FabricFabricHarness
Reference

Production Readiness Checklist

What to validate before running Fabric Harness agents in production.

Fabric Harness v1.13.0 is ready for controlled production pilots on the Node, virtual, Docker, and Temporal paths. Cloudflare Containers/Sandbox remains pilot/live-gated, and Cloudflare Shell Workspace is pilot-ready after manual live validation: keep the live smoke workflow green in your Cloudflare account before production rollout. Treat other hosted/cloud backends as pilot or experimental until they have live deployment coverage in your environment.

Release baseline

Before promoting a release:

  • Run pnpm install --frozen-lockfile.
  • Run pnpm run check.
  • Run pnpm run build.
  • Run pnpm run test.
  • Pack publishable packages and inspect manifests for semver dependency ranges, not workspace:*.
  • Install @fabric-harness/sdk@latest, @fabric-harness/node@latest, and @fabric-harness/cli@latest in a clean ESM consumer project.
  • Verify fh --help and SDK subpath imports.
  • Deploy the Fumadocs site and verify https://harness.fabric.pro/docs plus llms.txt.
  1. Start with the node target and virtual sandbox for simple support/routing/extraction agents.
  2. Use local only when CI/repo automation intentionally needs host tools.
  3. Use Docker sandbox for untrusted shell or data-analysis work.
  4. Use Temporal for long-running tasks, approval delays, and restart durability.
  5. Use Cloudflare for edge/serverless pilots after live smoke passes in your account.
  6. Keep AKS, ACA, Databricks, E2B, Daytona, and Modal behind live-gated smoke tests until your environment validates them.
  7. Use policies and approvals for every mutating command, tool, or external integration.

Security gate

  • Define explicit filesystem, command, tool, and network policies.
  • Prefer deny-by-default command and network policy for unattended agents.
  • Route risky actions through requireApproval or custom approval rules.
  • Store secrets outside prompts and logs; verify redaction on representative failures.
  • Prefer Docker or a remote sandbox for untrusted code. Avoid host-local sandbox for untrusted workloads.
  • Configure tenant IDs when running multiple users/customers through the same deployment.

Runtime gate

  • Set request body limits, auth, and rate limits for every public HTTP surface.
  • Use durable session stores for production deployments; avoid in-memory stores outside tests.
  • Back up session/artifact stores according to your recovery objectives.
  • Verify cancellation, retry, and timeout behavior on your target runtime.
  • For Temporal, test worker restart, workflow retry, approval delay, and namespace/auth configuration.

Observability gate

  • Export traces through OpenTelemetry, App Insights, Langfuse, or your chosen collector.
  • Track token usage, cost, duration, tool calls, approvals, and task lifecycle events.
  • Add dashboards/alerts for model failures, budget exhaustion, approval timeouts, rate limits, and sandbox failures.
  • Keep audit exports for compliance-sensitive agents.

Live integration gate

Run live-gated tests for every backend you plan to support:

  • Real model provider smoke tests.
  • Docker sandbox execution.
  • Postgres/Redis/session stores under expected concurrency.
  • Temporal local or cloud namespace tests, using a real gRPC readiness probe before integration tests.
  • Cloudflare Worker/R2 deployment smoke tests, including Shell Workspace code tool execution when using mode: 'shell-workspace'.
  • Azure OpenAI, Foundry, AKS, ACA, or ARM tests as applicable.
  • Databricks SQL/Jobs/Volumes tests as applicable.
  • E2B, Daytona, Modal, Kubernetes, or other sandbox provider tests as applicable.
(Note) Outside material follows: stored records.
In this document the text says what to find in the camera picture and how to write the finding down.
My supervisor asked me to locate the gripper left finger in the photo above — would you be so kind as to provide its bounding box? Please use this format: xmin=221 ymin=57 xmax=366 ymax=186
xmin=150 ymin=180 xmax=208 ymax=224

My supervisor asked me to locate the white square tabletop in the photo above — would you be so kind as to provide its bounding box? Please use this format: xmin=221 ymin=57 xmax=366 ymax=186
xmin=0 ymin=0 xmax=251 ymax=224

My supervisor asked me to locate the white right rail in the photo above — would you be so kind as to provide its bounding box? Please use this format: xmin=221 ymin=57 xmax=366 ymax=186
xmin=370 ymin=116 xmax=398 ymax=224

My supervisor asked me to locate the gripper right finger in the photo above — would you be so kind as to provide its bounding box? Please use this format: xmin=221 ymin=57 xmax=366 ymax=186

API and release policy gate

Before declaring a GA/v1 runtime:

  • Publish and follow a SemVer/deprecation policy.
  • Mark experimental subpaths and deployment targets clearly.
  • Provide migration guides for minor versions with behavioral changes.
  • Generate public API reference from JSDoc.
  • Keep example projects runnable against the published npm packages.

Current v1.13.0 status

  • Production-pilot ready: SDK, CLI, Node target, virtual sandbox first-run path, Docker sandbox, Temporal controlled deployments, policies, approvals, artifacts, costs, rate limiting, audit export, session.fs / agent.fs, admin/OpenAPI aliases, and docs publishing.
  • Pilot/live-gated: Cloudflare Workers/Sandbox/R2, Cloudflare Shell Workspace repeated CI/live deployment coverage, Postgres at scale, AKS/Kubernetes, Databricks, E2B, Daytona, Modal, provider live matrices.
  • Still pending for GA: broader cloud backend certification, more live CI coverage, generated API reference, independent production deployments, and stronger operator UI/notification surfaces for approvals.